Would you filter these records and copy every line that has the word "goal"?

[[ INPUT, beginning ]]

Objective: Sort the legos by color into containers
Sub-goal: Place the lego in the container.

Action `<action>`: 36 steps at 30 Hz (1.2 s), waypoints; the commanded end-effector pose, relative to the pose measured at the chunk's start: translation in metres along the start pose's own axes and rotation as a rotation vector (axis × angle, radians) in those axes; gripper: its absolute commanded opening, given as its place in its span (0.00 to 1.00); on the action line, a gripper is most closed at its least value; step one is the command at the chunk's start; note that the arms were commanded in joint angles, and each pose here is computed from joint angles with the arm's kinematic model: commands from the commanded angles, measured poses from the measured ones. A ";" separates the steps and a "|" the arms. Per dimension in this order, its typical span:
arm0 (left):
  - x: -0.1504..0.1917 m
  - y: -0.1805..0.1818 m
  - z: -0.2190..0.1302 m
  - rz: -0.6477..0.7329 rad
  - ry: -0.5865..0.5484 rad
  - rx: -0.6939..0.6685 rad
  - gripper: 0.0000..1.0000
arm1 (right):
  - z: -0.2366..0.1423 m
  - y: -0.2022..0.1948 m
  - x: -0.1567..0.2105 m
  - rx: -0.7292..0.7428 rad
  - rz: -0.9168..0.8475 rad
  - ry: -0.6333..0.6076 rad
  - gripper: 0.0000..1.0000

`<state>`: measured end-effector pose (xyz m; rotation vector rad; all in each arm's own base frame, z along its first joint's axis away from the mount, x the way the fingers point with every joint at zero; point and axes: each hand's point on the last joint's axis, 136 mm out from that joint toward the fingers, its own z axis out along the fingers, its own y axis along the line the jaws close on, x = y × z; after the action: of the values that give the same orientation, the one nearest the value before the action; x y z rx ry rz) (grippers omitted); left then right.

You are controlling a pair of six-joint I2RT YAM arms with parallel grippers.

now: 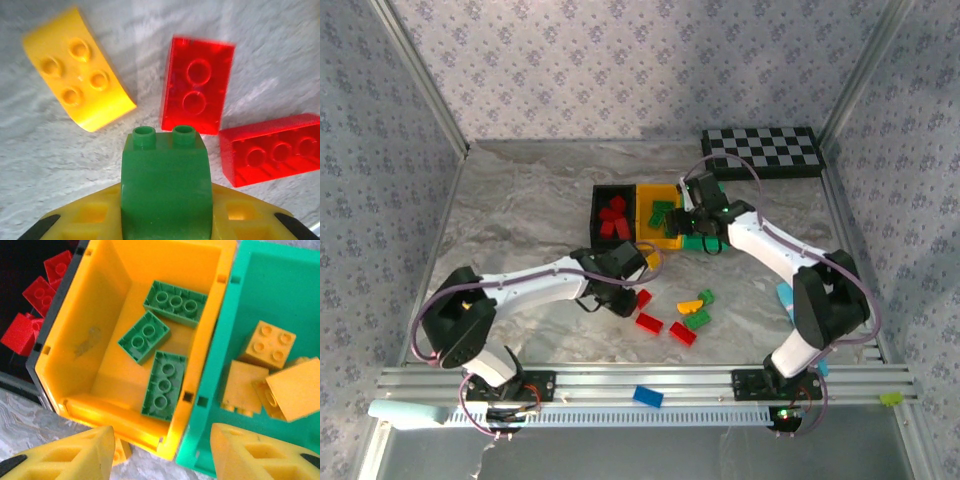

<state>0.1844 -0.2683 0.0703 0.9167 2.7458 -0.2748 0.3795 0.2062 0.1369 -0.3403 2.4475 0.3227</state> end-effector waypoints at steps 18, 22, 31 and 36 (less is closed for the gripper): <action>-0.203 0.063 -0.037 -0.081 -0.243 -0.152 0.33 | -0.044 -0.047 0.066 0.146 0.103 0.041 0.53; -0.220 0.069 -0.025 -0.106 -0.249 -0.116 0.37 | -0.049 -0.046 0.082 0.134 0.129 0.061 0.53; -0.229 0.067 -0.017 -0.105 -0.241 -0.096 0.75 | -0.050 -0.022 0.114 0.053 0.117 0.136 0.53; -0.223 0.068 -0.036 -0.135 -0.312 -0.092 0.75 | -0.038 0.004 0.124 -0.011 0.091 0.176 0.54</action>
<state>0.4002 -0.3331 0.1294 0.6404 2.5679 -0.2297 0.2725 0.1671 0.0999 -0.2593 2.5934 0.3114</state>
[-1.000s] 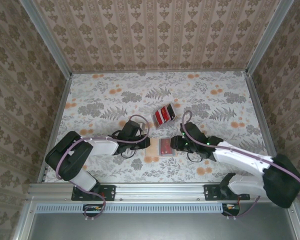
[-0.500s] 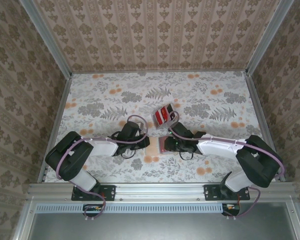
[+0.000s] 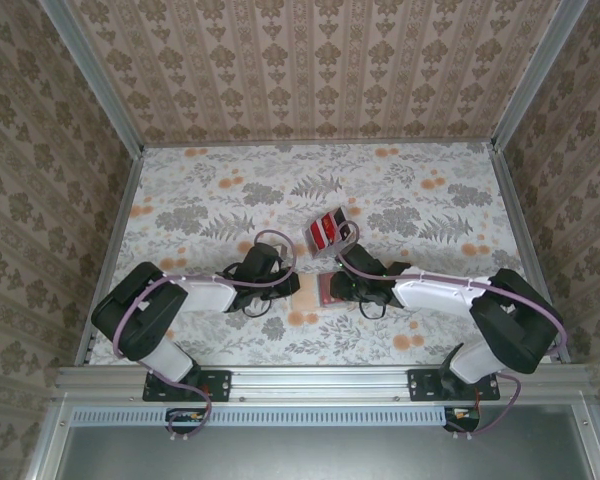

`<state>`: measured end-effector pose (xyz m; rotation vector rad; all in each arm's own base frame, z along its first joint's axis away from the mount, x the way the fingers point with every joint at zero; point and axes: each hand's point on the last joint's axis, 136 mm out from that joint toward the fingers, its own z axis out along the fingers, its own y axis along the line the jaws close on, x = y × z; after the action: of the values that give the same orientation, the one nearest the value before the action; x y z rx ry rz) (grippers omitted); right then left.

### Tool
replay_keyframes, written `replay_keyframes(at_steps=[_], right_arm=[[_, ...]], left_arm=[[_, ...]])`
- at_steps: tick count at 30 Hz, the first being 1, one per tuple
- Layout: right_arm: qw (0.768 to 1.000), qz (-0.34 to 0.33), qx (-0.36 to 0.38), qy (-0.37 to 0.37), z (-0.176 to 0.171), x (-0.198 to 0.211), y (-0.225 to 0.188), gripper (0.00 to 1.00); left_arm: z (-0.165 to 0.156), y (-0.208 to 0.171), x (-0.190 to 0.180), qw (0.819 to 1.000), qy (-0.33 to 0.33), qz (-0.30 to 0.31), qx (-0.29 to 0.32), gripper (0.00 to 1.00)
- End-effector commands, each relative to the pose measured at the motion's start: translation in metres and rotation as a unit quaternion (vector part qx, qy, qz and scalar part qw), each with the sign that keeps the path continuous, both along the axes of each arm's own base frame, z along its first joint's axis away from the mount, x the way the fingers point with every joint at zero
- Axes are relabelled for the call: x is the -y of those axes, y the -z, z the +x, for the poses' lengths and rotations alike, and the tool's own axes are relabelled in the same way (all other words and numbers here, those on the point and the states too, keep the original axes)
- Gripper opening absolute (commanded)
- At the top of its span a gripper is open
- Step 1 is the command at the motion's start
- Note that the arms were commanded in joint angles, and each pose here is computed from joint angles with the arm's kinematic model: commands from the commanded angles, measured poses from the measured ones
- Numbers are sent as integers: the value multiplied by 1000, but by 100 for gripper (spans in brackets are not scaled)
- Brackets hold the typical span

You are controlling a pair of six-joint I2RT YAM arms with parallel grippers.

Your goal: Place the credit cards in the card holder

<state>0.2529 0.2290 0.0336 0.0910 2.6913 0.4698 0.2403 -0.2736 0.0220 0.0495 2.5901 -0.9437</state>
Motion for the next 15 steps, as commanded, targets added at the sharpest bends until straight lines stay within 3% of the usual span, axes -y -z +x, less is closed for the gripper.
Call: replay_keyframes(at_steps=[1, 6, 15], right_arm=[[1000, -6, -26, 2, -3, -1, 13, 40], [999, -4, -35, -5, -2, -8, 20, 40], [994, 97, 3, -46, 8, -53, -28, 40]], left_arm=[[-4, 13, -5, 1000, -9, 21, -18, 2], [-3, 12, -4, 1000, -7, 25, -14, 1], [-3, 13, -1, 1000, -6, 22, -17, 2]])
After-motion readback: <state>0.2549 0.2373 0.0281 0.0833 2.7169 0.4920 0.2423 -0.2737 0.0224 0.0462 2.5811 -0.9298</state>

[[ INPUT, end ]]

*RESULT FOR THIS TASK*:
Sub-goal: Place the lego in the container.
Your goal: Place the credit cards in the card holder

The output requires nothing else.